▶ [DATA SHOWN]

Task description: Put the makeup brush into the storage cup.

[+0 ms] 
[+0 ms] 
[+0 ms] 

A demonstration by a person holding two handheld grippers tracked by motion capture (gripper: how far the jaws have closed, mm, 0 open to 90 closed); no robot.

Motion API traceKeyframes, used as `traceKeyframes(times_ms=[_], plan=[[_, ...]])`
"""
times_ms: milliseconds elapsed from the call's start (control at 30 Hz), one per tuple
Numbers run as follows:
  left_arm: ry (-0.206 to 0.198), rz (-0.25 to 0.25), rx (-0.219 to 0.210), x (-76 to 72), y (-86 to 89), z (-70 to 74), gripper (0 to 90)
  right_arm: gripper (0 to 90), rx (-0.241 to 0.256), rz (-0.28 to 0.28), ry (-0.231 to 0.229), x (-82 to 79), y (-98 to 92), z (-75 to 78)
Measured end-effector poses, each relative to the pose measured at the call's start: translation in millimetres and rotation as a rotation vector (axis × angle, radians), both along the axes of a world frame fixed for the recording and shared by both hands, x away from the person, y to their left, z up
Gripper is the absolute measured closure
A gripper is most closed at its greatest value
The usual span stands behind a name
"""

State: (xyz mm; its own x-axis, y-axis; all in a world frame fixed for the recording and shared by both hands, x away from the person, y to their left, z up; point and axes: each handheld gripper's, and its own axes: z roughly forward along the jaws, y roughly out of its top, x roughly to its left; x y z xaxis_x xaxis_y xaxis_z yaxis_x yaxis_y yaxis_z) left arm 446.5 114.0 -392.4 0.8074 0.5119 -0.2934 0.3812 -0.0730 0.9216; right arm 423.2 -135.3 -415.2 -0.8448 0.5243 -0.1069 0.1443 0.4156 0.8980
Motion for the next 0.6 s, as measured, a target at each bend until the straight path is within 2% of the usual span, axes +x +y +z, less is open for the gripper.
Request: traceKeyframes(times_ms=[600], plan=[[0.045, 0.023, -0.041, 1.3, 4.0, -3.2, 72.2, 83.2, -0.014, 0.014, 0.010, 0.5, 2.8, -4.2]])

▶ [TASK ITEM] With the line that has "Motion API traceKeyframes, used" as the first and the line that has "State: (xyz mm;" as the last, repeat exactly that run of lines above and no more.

▶ [SOLUTION FOR THIS PROBLEM]
Motion API traceKeyframes, used as `traceKeyframes(times_ms=[_], plan=[[_, ...]])`
"""
times_ms: milliseconds elapsed from the call's start (control at 30 Hz), one per tuple
Numbers run as follows:
  left_arm: ry (-0.206 to 0.198), rz (-0.25 to 0.25), rx (-0.219 to 0.210), x (-76 to 72), y (-86 to 89), z (-70 to 74), gripper (0 to 90)
  right_arm: gripper (0 to 90), rx (-0.241 to 0.256), rz (-0.28 to 0.28), ry (-0.231 to 0.229), x (-82 to 79), y (-98 to 92), z (-75 to 78)
Measured end-effector poses, each relative to the pose measured at the call's start: translation in millimetres and rotation as a rotation vector (axis × angle, radians), both along the axes of a world frame fixed for the recording and shared by both hands, x away from the person, y to their left, z up
Gripper is the absolute measured closure
A gripper is most closed at its greatest value
The usual span stands behind a name
"""

State: (xyz mm; its own x-axis, y-axis; all in a world frame fixed for the recording and shared by both hands, x away from the person, y to their left, z up; point and axes: each handheld gripper's, and its own axes: z roughly forward along the jaws, y roughly out of its top, x roughly to its left; x y z xaxis_x xaxis_y xaxis_z yaxis_x yaxis_y yaxis_z) left arm 446.5 114.0 -392.4 0.8074 0.5119 -0.2934 0.3812 -0.0730 0.9216; right arm 423.2 -135.3 -415.2 -0.8448 0.5243 -0.1069 0.1443 0.4156 0.8980

The exercise is complete as it stands.